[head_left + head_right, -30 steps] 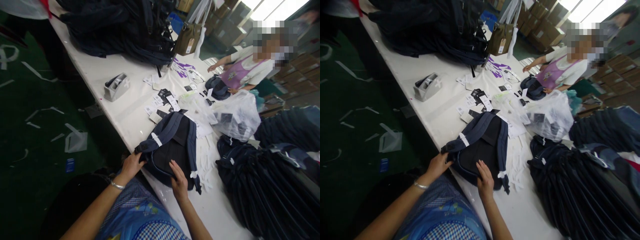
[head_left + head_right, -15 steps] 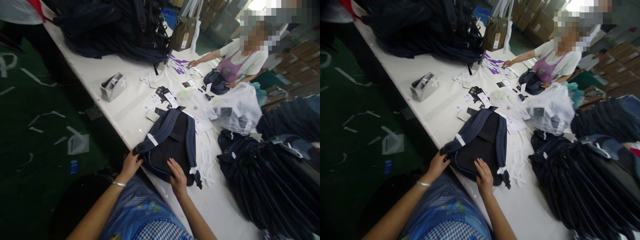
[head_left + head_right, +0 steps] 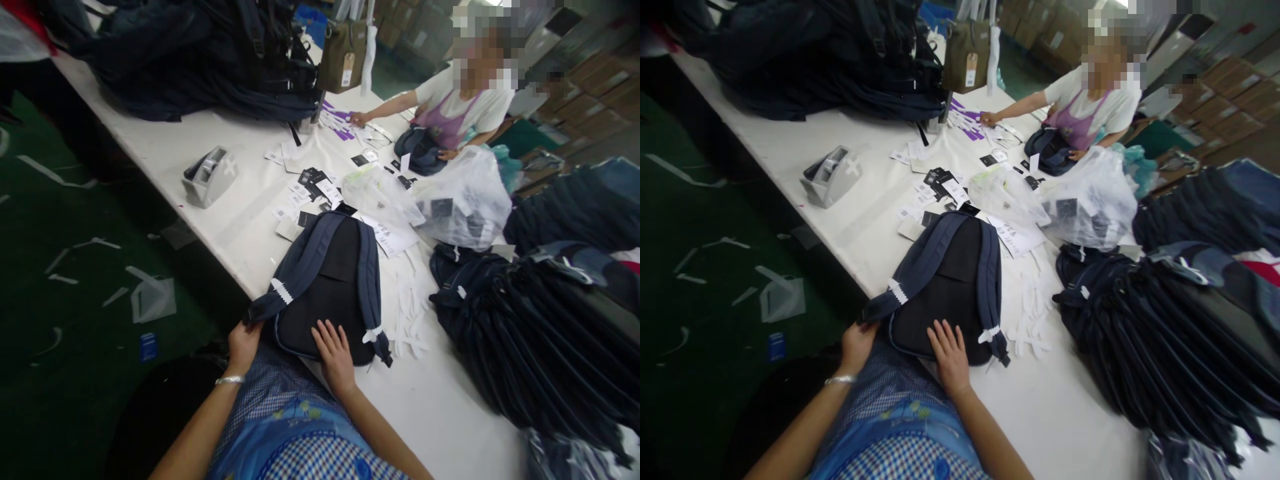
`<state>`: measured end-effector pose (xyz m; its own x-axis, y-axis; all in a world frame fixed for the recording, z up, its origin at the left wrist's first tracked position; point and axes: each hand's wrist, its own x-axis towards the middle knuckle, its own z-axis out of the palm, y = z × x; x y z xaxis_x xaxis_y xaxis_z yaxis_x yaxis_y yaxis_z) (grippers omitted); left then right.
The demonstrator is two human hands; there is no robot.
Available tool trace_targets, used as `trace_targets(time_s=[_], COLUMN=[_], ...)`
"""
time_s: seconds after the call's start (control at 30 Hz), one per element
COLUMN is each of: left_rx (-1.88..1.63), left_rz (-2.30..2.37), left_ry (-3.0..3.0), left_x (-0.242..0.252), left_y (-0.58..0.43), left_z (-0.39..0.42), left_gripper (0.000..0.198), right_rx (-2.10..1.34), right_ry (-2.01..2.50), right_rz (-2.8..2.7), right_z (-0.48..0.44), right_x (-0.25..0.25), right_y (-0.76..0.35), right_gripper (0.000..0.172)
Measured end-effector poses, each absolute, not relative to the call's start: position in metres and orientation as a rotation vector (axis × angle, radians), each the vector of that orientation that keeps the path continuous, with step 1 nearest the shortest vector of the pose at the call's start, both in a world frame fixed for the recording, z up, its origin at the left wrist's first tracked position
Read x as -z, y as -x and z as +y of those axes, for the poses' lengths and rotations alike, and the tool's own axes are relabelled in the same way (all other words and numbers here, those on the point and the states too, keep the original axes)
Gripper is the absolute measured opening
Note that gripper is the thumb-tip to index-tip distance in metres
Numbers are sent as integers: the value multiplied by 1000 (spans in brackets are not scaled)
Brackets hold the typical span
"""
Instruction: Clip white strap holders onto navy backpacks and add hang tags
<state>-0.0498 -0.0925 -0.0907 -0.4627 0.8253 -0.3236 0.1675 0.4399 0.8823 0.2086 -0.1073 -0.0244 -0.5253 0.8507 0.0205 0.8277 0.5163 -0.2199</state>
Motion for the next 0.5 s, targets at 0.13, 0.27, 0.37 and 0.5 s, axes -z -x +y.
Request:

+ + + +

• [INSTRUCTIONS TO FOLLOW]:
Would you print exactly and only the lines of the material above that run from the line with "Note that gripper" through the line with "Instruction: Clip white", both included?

• [RESULT OF THE EXERCISE]:
Note that gripper is the thumb-tip to index-tip distance in metres
Numbers are sent as integers: the value multiplied by 1000 (spans in brackets are not scaled)
Brackets hold the typical span
"""
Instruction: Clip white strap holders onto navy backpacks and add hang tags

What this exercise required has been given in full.